We had a two week break from school, find out what we did with all that free time.

What’s in your Easter Basket?

“I long to see you so that I may impart to you some spiritual gift to make you strong- that is, that you and I may be mutually encouraged by each other’s faith.” Romans 1:11-12

A week and a half ago we purchased this fierce beast, Carl, and he is doing his best to protect us. We think he is part German Shepard and he has the boys wrapped around his finger. He is great company for our guards (did we mention we employ guards?) and will alert us if there is any mischief while we sleep.

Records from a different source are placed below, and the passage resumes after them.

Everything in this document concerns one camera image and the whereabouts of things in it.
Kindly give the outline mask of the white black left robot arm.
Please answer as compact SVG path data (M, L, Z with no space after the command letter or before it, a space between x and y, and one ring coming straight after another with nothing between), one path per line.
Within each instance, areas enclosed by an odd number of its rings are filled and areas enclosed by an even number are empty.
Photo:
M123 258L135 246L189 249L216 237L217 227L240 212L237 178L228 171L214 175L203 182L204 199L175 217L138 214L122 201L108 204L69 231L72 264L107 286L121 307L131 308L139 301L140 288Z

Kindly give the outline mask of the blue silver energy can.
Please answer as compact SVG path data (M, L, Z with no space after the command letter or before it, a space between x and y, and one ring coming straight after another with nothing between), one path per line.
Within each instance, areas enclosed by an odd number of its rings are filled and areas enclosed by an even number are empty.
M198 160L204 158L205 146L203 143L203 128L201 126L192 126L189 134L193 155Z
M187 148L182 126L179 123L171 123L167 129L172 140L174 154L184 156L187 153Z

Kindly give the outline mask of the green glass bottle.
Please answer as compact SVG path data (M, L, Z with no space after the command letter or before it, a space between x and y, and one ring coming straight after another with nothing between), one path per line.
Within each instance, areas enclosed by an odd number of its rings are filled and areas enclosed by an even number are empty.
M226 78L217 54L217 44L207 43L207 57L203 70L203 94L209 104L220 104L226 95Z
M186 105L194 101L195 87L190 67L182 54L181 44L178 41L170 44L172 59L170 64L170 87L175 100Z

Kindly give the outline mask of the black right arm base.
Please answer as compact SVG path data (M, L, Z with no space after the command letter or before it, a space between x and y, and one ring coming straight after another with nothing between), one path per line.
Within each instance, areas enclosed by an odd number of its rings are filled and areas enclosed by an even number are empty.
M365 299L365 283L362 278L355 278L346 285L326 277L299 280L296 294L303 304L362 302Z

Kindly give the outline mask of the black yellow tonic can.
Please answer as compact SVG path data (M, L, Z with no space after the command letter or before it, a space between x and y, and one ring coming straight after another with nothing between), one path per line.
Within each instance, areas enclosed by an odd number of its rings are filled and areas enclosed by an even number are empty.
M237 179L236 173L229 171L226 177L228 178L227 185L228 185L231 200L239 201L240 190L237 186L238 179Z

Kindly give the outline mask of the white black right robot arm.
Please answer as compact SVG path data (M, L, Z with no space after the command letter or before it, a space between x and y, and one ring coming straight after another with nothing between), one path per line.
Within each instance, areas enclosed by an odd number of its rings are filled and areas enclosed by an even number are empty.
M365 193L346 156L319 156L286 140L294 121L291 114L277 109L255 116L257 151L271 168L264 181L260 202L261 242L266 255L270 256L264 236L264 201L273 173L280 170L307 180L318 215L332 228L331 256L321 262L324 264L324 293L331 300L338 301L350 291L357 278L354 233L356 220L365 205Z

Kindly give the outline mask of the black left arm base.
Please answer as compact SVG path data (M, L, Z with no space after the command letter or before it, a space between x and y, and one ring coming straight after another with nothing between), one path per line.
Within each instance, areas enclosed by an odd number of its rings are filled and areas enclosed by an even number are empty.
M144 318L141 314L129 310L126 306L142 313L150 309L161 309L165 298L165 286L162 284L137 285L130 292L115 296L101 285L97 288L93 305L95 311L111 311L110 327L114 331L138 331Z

More on the guards. Most homes in the city of Lubumbashi are surrounded by a high stone wall usually topped with razor wire or shards of glass. It is not uncommon to have decorative bars over the windows as well as the presence of guards, gatekeepers, or gardeners…whatever term you prefer. The two gentlemen serving our family are named Michel and Felix. They are here not so much for our protection, but to discourage any shady business. Carl is the perfect addition to this dynamic duo.

Our other Easter blessing was the arrival of my parents, Linda and Al. It is NOT an easy task to travel to the lovely country we live in. It requires months of planning, numerous vaccinations, lengthy wait times for Visas and invitation letters, not to mention the expense. Though all of that is a mountain many never chose to climb, my well-traveled, fully vaccinated parents arrived last week, a little apprehensive and tired but excited to see our city of Lubumbashi.

It wouldn’t be Congo without a dinner by lantern light.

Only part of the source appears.